About this task:
Using the data beneath this instruction, retype only the lines from the one that contains "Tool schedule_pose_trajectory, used" down to the one that contains "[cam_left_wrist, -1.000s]", both included, exactly as they appear.

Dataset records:
============

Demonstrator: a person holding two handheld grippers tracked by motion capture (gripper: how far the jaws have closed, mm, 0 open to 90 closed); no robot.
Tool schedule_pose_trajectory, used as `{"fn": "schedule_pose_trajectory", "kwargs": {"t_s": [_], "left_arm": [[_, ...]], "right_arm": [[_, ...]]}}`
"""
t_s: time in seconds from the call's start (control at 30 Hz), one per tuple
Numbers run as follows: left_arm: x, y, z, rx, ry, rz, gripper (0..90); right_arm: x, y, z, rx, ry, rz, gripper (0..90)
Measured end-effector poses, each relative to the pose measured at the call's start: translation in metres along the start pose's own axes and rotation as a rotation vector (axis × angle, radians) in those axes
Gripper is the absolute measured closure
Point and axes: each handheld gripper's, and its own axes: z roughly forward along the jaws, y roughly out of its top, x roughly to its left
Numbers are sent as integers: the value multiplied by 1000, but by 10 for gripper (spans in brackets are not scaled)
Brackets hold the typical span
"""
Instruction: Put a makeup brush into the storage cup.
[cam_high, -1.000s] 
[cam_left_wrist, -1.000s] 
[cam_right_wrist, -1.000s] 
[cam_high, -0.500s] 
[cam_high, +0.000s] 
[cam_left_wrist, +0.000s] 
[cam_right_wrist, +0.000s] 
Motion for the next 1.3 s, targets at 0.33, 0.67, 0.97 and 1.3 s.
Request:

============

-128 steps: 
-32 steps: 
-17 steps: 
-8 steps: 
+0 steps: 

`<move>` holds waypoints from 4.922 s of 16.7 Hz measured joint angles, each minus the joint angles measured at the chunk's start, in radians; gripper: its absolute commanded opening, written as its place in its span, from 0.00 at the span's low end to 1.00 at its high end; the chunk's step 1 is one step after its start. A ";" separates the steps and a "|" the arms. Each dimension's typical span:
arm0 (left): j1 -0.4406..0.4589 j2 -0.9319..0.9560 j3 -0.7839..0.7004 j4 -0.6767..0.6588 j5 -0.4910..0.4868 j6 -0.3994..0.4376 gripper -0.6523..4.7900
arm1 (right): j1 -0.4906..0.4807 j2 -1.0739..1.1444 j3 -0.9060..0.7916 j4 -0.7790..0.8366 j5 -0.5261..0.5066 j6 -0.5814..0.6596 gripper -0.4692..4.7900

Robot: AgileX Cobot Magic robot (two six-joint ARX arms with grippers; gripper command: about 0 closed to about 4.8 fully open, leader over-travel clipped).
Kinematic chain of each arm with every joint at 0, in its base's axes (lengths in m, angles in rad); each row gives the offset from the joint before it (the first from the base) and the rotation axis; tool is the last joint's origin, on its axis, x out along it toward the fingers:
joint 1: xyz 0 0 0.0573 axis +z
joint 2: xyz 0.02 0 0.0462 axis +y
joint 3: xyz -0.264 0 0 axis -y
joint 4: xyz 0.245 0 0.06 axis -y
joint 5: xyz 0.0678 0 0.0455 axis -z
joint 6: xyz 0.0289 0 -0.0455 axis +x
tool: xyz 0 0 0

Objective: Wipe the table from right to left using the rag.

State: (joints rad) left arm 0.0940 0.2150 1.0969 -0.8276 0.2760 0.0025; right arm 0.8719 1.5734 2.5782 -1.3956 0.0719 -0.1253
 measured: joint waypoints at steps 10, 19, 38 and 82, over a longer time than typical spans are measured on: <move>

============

Answer section:
Tool schedule_pose_trajectory, used as `{"fn": "schedule_pose_trajectory", "kwargs": {"t_s": [_], "left_arm": [[_, ...]], "right_arm": [[_, ...]]}}`
"""
t_s: time in seconds from the call's start (control at 30 Hz), one per tuple
Numbers run as follows: left_arm: x, y, z, rx, ry, rz, gripper (0..90); right_arm: x, y, z, rx, ry, rz, gripper (0..90)
Measured end-effector poses, each relative to the pose measured at the call's start: translation in metres along the start pose's own axes and rotation as a rotation vector (axis × angle, radians) in those axes
Gripper is the absolute measured closure
Point and axes: each handheld gripper's, and its own axes: z roughly forward along the jaws, y roughly out of its top, x roughly to its left
Numbers are sent as integers: the value multiplied by 1000, but by 10 for gripper (spans in brackets are not scaled)
Brackets hold the typical span
"""
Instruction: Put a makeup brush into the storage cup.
[cam_high, -1.000s] 
[cam_left_wrist, -1.000s] 

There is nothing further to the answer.